Currency of last resort explanation from a previous CryptoAM — in case you missed it:

A currency of last resort is important for those people trapped in a governmental crisis rather than a liquidity crises. When you hold your countries currency, you are implicitly trusting the government and banking system with full faith to manage the affairs of your country. If they fail to implement effective monetary policy, then you as a citizen and holder of the currency bear a massive cost.

If you believe there is a slight chance that your central bank will not execute effectively, then it’s in your best interest to hold a currency that is not impacted by your state. It’s your hedge. It’s your currency of last resort. If you live in a country with a 1% chance of failure, you should rationally hold 1% of your savings in assets not tied to that country. 50%? Hold 50% of your savings in alternative assets.

Key Support:  12.2k

Key Resistance: 13.8k

Overall Market: Don’t buy altcoins right now. The only ones that are moving are moving on news. Unless you can predict moves — it’s not worth it. The closure of Binance to U.S customers will meaningfully hurt liquidity.

Altcoins that have large Asian followings are the best bet if you’re going to be punting.

What I’m reading today:

Thumbs Down to Facebook’s Cryptocurrency - Joseph Stiglitz

This is an interesting one. Stiglitz is an economic lion on the world stage. A former Nobel laureate in Economics and former Chief Economist of the World Bank, he’s a frequent commentator on world economic affairs. If you believe the speculation, he’s also fairly likely to have an economic role in any future Democratic administration.

The theme: Stiglitz is massively critical of Facebook’s Libra.
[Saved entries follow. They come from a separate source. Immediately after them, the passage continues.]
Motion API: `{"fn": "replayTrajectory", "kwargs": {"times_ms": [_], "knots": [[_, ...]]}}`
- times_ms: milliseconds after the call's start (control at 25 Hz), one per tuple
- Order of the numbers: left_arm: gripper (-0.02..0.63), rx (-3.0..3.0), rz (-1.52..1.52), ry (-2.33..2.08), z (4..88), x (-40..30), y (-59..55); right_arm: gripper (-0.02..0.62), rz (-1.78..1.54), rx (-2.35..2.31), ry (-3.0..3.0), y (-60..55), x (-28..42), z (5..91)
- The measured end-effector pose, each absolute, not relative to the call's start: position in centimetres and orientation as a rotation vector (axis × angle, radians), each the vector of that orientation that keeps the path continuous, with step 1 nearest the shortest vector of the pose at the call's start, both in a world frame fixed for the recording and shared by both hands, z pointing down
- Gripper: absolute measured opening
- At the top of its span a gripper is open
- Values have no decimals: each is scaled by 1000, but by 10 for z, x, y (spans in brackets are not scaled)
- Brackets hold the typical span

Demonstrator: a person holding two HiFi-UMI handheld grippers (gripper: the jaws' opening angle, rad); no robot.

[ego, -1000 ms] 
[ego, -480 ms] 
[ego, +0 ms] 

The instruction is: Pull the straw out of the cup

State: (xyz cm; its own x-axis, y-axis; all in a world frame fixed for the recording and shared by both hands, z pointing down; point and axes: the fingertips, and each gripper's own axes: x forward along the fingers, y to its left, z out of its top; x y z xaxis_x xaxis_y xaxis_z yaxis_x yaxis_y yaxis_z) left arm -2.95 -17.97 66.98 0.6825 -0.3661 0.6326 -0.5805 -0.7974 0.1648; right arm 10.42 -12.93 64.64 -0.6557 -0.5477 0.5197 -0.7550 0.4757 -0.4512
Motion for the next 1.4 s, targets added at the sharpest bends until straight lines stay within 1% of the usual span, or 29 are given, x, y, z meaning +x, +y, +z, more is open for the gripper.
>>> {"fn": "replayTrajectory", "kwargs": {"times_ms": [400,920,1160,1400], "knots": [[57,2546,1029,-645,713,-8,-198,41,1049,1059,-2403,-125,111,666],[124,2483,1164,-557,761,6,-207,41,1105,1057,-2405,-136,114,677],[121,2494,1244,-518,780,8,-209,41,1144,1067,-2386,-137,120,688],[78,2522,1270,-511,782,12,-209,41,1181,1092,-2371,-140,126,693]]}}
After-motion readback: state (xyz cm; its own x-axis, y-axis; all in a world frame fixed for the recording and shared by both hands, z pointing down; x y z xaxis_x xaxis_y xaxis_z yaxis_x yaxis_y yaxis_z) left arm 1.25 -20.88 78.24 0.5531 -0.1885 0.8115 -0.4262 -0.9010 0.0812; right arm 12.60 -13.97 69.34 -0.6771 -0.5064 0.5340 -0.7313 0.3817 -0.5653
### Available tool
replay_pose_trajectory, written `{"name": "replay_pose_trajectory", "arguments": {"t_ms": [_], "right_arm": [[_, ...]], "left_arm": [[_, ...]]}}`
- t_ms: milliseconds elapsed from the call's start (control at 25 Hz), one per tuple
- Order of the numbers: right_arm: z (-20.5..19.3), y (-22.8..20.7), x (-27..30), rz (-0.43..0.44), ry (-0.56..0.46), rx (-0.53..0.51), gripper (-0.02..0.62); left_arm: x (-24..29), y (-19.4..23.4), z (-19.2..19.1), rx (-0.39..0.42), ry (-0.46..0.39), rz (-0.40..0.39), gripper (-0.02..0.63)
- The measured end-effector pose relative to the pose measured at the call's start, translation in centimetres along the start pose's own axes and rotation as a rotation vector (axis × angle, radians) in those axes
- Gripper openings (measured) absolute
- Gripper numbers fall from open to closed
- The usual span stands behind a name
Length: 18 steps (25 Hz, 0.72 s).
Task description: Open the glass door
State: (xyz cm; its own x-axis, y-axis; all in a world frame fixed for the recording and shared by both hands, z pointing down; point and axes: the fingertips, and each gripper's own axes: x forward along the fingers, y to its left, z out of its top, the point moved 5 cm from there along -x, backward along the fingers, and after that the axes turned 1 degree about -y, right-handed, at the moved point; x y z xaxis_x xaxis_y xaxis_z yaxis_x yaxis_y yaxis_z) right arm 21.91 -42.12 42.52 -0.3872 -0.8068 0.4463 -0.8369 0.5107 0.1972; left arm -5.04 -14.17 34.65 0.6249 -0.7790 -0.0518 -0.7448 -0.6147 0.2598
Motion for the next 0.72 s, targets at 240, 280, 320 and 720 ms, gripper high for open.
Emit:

His main argument centers around three key themes:

1. Libra would be a huge gateway for money laundering activities. He argues that changes in recent years to the banking system have made it harder to launder money, and that Libra would be a risk to this progress.

2. Lack of competition and regulation of companies that control transactions is the real issue with the existing system. He cites the billions in profit that Visa, Mastercard and others make each year as evidence that consumers “pay a multiple of what payments should cost.” He is not convinced that Facebook would help drive down these costs.

3. Lack of trust. He doubts that Facebook would truly step away from the potential goldmine of financial data available through Libra. He also raises questions about how safe a deposit would be, given prior experiences of banks not being able to redeem deposits during crisis situations (e.g. bank runs).

What I think he gets right: The issue of how much trust should be put in the basket of currencies and securities maintaining a stable value for Libra. There’s definitely a bad precedent of countries trying to stabilize the value of their currency and ultimately failing. What happens if things go wrong - do governments bail out Libra so that regular consumers can access their fiat deposits?

What I think he gets wrong:

The implication that Libra would act as some massive gateway for money laundering is misplaced (and your libertarian parts of crypto world are actually upset that Libra is too government regulated). Any quick search on the Libra design and AML/KYC standards reveals pretty quickly that the way Libra is currently setup would allow on-chain analysis by firms like Chainanalysis, mitigating much of this concern.

- He seems to think because Libra was created from currencies like the Dollar, Euro and Yen that its purpose is to mitigate against changes in these currencies. That is miles off the mark - the idea is that people who haven’t traditionally been able to access stable currencies (think Venezuelans, Zimbabweans, Iranians) can now do so.

Overall thoughts: There’s some major misunderstandings in key areas. Whether purposeful or just ignorance, this article really drove home how much of an uphill battle Libra has to convince the traditional power players of this world that it should exist.